We assumed that the bug was caused mainly because of the high load rate , and that once the bulk of the data will be in HBase and the load will drop considerably , we won’t see it again.
Unfortunately , That didn’t happened. The bug happened again on our production-like environment , and that’s not something we could live with. As I mentioned before , similar issues seem to already be on the HBase Jira (HBASE-1061, HBASE-1094 - opened by me , this thread) .
To the best of my understanding , what actually happens is this: The batchUpdate is trying to address a region that has already been closed (Probably by a split) . We’re quite sure the problem is on the client-side - because restarting the client will usually solve the problem.

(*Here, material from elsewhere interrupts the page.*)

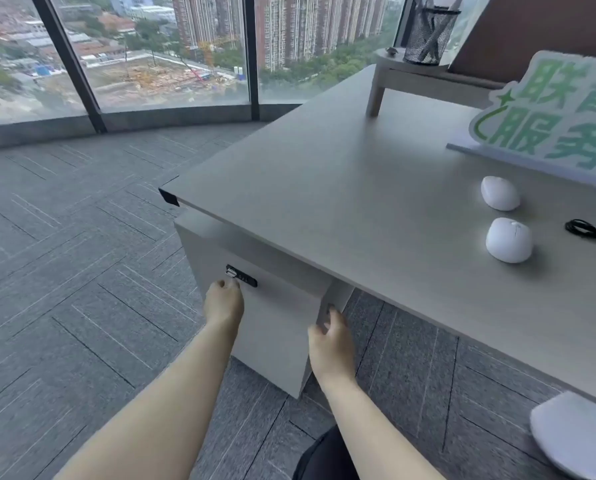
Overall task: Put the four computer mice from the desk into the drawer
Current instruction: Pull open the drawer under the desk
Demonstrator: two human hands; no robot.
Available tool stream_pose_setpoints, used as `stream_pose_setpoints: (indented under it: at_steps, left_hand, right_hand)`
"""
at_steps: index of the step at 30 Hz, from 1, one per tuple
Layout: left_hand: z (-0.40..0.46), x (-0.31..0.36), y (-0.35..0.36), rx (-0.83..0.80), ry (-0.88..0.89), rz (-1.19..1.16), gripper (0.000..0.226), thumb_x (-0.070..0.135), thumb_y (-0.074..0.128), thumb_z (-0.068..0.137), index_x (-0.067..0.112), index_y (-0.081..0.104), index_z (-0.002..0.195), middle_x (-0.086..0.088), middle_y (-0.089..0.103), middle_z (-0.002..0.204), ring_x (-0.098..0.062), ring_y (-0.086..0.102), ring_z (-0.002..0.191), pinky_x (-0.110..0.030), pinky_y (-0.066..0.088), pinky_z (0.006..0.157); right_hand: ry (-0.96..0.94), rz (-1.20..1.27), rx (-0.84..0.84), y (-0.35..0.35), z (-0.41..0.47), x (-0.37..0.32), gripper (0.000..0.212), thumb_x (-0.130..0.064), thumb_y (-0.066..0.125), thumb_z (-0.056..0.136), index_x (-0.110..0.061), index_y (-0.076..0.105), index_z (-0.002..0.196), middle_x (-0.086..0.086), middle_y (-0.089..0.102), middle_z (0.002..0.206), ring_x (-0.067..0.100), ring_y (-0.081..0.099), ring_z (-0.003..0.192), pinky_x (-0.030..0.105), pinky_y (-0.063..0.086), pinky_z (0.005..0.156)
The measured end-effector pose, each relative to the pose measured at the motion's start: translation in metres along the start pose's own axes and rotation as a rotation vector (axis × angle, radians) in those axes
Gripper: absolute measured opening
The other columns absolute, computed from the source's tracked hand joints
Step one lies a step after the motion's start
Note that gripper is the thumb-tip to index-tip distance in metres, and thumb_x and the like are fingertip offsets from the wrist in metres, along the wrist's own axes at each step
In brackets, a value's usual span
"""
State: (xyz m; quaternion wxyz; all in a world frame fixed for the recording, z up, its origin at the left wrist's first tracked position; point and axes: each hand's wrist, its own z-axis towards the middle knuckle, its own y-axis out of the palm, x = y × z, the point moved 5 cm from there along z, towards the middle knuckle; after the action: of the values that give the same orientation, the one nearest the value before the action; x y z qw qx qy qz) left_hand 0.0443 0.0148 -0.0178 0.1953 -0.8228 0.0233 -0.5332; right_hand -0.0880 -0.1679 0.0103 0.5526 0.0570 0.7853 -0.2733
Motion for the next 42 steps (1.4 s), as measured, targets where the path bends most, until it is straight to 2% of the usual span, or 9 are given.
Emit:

- First option : the batchUpdate request is being done just a moment before the split is initiated , an thus it gets a reference to a region that was running when the request was performed , but it was closed soon afterward. I don’t really think this is the case because to the best of my log files , sometimes the failure happends not during any split.</p>
- Second option : the batchUpdate is using a stale regionServers map - which brings up the question”why?” , when was it supposed to update , and why didn’t it do it?
- Third option : the .META. table holds stale regions data - i.e there was a split , but it wasn’t updated. I find it hard to believe this is the case , becuase restarting the client solves the bug , and this behaviour can not be explained in this case.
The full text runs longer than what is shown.